(MATERIAL FOR THIS TASK Opens)

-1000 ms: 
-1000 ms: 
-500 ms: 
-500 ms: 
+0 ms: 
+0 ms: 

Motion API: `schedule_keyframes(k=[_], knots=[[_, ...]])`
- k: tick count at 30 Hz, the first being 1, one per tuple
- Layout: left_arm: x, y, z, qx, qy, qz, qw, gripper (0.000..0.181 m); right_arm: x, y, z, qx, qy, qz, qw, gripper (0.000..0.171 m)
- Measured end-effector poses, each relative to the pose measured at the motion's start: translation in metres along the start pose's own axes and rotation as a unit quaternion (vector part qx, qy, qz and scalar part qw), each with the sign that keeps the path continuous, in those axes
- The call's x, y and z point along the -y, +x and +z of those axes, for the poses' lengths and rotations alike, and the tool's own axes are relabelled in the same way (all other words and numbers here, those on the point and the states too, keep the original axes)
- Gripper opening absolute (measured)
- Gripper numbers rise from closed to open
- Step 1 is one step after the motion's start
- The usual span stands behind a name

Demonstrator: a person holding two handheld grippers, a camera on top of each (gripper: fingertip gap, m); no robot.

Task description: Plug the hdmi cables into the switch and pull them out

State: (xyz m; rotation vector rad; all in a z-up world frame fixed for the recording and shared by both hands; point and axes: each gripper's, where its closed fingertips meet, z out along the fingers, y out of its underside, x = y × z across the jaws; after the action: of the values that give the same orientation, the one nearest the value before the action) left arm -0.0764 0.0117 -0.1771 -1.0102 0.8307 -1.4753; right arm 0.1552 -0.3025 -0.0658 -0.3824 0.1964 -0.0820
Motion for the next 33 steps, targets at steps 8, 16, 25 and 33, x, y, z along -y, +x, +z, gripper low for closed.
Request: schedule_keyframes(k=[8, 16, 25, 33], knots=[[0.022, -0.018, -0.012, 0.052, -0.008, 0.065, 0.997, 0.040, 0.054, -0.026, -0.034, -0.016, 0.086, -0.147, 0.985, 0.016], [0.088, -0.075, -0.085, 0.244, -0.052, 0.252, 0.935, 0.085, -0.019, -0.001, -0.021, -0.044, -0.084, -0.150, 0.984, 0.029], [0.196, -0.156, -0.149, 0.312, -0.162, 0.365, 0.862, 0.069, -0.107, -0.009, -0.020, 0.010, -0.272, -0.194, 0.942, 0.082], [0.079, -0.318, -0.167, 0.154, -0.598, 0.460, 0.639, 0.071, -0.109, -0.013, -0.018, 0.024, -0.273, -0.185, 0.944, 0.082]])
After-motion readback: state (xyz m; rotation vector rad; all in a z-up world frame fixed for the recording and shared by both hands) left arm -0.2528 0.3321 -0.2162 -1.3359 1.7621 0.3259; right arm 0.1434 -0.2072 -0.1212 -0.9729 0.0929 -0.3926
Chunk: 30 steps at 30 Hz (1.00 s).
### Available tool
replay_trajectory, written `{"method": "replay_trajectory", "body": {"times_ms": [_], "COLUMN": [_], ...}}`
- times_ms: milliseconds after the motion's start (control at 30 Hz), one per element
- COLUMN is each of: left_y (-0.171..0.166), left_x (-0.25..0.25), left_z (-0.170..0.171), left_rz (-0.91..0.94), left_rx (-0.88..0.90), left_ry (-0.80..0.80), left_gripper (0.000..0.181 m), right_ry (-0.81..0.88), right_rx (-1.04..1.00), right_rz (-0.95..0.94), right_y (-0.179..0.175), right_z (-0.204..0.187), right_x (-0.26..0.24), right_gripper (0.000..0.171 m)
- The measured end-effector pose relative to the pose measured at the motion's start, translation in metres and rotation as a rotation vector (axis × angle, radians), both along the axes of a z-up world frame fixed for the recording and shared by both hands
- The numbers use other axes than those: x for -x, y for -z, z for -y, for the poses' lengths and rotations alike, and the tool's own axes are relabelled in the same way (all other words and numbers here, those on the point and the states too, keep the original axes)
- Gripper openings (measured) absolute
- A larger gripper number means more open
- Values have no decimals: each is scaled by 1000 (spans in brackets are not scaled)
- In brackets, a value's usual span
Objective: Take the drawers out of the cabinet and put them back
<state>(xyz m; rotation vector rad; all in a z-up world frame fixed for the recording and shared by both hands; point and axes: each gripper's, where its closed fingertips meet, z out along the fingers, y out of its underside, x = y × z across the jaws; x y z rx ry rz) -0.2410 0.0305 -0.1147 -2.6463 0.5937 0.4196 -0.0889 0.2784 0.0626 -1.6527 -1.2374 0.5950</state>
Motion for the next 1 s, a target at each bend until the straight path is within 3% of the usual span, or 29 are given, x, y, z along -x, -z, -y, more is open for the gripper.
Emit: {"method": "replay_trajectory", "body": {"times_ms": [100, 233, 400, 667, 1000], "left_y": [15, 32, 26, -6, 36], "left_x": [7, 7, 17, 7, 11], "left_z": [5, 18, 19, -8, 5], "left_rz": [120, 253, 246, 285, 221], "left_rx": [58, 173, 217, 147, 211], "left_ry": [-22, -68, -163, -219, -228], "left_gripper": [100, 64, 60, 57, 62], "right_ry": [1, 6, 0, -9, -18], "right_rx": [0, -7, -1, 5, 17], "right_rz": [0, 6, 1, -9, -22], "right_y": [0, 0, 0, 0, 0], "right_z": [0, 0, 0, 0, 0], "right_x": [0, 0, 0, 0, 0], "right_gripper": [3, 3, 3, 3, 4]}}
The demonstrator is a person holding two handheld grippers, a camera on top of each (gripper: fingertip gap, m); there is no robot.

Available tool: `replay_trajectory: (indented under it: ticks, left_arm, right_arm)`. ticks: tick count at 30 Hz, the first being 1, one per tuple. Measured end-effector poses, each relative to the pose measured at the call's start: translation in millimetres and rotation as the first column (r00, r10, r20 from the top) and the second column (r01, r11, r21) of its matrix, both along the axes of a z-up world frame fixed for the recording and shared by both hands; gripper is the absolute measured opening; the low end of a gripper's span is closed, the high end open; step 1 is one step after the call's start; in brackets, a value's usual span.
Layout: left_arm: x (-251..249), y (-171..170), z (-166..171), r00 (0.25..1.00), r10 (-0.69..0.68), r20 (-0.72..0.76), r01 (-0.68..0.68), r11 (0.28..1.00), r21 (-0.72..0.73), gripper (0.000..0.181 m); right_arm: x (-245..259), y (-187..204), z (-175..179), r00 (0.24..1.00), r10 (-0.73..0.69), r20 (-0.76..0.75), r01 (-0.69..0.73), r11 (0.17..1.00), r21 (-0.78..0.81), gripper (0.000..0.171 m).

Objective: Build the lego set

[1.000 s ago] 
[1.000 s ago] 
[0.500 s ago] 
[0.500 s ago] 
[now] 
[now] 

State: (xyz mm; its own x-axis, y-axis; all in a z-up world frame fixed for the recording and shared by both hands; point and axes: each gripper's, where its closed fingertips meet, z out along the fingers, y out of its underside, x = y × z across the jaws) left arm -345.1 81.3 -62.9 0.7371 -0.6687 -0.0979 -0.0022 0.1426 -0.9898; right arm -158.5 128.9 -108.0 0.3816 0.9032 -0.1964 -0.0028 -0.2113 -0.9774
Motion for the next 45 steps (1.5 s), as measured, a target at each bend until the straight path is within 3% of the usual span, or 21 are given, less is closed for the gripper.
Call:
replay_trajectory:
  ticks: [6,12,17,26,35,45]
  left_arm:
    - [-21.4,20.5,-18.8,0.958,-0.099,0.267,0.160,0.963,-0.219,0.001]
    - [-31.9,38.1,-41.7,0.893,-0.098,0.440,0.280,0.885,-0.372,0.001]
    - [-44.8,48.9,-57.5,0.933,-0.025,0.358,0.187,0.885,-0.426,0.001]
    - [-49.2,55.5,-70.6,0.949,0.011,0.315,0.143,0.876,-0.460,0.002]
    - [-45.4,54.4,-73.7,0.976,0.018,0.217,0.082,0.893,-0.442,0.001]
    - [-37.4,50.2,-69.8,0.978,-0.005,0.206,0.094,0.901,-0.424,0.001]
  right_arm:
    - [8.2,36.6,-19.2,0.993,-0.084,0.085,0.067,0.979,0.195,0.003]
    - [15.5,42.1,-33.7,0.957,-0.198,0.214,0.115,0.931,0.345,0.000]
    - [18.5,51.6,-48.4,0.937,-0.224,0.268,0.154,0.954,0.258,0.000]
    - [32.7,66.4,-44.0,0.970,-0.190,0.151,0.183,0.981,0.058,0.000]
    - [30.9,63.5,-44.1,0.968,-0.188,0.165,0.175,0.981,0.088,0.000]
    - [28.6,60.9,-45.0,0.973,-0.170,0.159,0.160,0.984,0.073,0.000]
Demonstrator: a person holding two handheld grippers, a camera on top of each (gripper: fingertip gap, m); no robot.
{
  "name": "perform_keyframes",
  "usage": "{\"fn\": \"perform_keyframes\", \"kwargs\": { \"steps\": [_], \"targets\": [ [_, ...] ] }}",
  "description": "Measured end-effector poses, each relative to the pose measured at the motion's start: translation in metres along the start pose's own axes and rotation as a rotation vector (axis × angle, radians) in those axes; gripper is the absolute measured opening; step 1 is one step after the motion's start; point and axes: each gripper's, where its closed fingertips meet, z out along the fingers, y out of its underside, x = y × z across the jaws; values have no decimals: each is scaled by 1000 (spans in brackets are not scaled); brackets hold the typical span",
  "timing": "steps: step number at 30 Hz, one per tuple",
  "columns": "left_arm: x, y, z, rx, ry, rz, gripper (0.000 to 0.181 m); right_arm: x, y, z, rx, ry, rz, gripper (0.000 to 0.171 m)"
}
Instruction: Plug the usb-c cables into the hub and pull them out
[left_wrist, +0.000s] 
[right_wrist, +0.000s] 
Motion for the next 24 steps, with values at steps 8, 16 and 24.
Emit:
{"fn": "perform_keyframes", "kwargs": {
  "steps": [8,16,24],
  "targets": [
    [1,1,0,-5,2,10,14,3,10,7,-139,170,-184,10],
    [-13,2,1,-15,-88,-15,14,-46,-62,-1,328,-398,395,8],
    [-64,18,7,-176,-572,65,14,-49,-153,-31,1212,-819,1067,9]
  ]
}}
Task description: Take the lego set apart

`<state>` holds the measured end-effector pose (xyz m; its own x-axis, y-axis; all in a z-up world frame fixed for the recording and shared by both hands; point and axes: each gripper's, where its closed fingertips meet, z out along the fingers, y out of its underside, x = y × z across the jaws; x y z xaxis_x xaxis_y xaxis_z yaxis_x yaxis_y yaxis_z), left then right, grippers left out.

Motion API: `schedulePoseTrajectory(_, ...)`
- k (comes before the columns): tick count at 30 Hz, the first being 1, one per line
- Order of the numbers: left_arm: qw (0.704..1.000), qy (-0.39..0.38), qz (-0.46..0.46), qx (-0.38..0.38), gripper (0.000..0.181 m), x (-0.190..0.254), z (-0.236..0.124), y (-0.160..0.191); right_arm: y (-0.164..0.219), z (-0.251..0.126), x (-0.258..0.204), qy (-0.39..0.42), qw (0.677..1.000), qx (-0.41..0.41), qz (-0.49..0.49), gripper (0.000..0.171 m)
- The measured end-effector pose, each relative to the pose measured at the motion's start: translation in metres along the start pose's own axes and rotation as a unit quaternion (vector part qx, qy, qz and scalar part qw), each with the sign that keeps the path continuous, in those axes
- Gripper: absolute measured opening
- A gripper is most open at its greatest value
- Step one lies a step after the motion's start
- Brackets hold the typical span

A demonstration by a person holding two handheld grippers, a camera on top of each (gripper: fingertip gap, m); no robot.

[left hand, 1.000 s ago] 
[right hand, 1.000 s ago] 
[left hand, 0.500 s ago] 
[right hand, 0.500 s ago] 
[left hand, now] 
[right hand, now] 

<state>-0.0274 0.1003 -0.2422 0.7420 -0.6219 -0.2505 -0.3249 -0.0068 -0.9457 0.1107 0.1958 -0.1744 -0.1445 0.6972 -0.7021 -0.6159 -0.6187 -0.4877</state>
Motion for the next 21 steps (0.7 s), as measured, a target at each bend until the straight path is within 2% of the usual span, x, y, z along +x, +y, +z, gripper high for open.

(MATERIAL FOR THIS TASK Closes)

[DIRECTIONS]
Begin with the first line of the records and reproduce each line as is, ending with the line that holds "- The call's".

[EXERCISE ANSWER]
-1000 ms: 
-1000 ms: 
-500 ms: 
-500 ms: 
+0 ms: 
+0 ms: 

Motion API: `schedule_keyframes(k=[_], knots=[[_, ...]])`
- k: tick count at 30 Hz, the first being 1, one per tuple
- Layout: left_arm: x, y, z, qx, qy, qz, qw, gripper (0.000..0.181 m); right_arm: x, y, z, qx, qy, qz, qw, gripper (0.000..0.171 m)
- Measured end-effector poses, each relative to the pose measured at the motion's start: translation in metres along the start pose's own axes and rotation as a unit quaternion (vector part qx, qy, qz and scalar part qw), each with the sign that keeps the path continuous, in those axes
- The call's x, y and z point along the -y, +x and +z of those axes, for the poses' lengths and rotations alike, and the tool's own axes are relabelled in the same way (all other words and numbers here, those on the point and the states too, keep the original axes)

That is the complete answer to the exercise.